What to work on: Please go line by line through the material and copy each one containing the word "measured".

Supplied information:
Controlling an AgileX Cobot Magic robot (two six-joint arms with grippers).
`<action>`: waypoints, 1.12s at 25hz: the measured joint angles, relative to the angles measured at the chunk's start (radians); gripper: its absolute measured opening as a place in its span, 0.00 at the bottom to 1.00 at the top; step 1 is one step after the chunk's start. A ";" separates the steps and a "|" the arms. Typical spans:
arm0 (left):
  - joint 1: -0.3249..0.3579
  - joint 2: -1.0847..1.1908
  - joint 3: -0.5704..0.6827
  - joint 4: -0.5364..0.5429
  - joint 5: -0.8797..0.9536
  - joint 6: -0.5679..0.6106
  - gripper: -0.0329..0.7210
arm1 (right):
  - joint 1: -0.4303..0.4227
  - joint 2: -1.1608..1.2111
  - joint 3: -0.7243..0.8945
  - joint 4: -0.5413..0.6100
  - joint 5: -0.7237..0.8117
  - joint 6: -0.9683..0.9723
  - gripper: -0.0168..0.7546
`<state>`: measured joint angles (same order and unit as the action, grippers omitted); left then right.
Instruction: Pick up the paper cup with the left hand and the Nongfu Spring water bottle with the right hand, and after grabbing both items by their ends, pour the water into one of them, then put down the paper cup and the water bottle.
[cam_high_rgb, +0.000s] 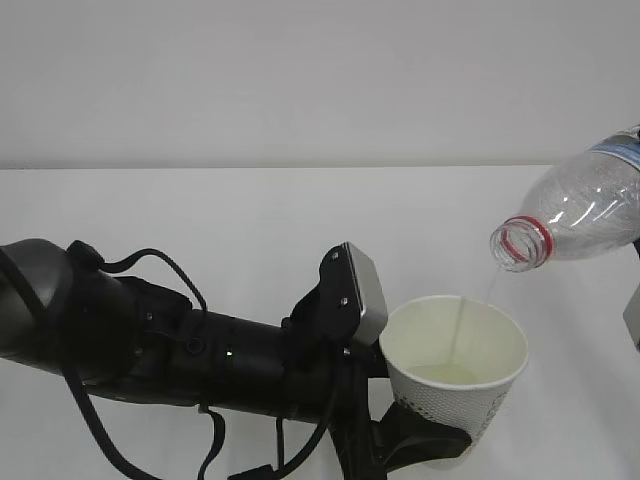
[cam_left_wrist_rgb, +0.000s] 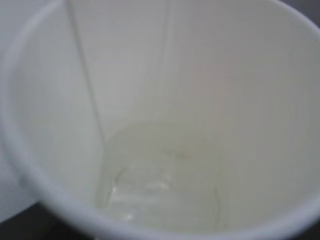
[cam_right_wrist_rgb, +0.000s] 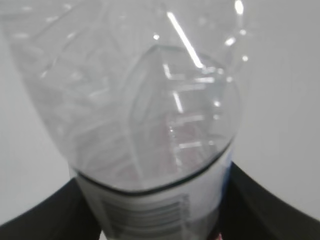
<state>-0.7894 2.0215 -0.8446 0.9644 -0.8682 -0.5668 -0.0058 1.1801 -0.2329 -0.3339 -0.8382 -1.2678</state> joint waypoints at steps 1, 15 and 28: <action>0.000 0.000 0.000 0.000 0.000 0.000 0.74 | 0.000 0.000 0.000 0.000 0.000 0.000 0.62; 0.000 0.000 0.000 0.000 0.000 0.000 0.74 | 0.000 0.000 0.000 0.000 0.000 -0.002 0.62; 0.000 0.000 0.000 0.000 0.000 0.000 0.74 | 0.000 0.000 0.000 0.002 0.000 -0.004 0.62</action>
<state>-0.7894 2.0215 -0.8446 0.9644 -0.8682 -0.5668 -0.0058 1.1801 -0.2329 -0.3318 -0.8382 -1.2719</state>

Answer section:
`<action>`: waypoints, 1.12s at 25hz: the measured joint angles, relative to the angles measured at the chunk's start (radians); gripper: its absolute measured opening as a place in its span, 0.00 at the bottom to 1.00 at the top; step 1 is one step after the chunk's start. A ";" separates the steps and a "|" the arms. Typical spans:
`<state>`: measured joint angles (same order and unit as the action, grippers omitted); left then right.

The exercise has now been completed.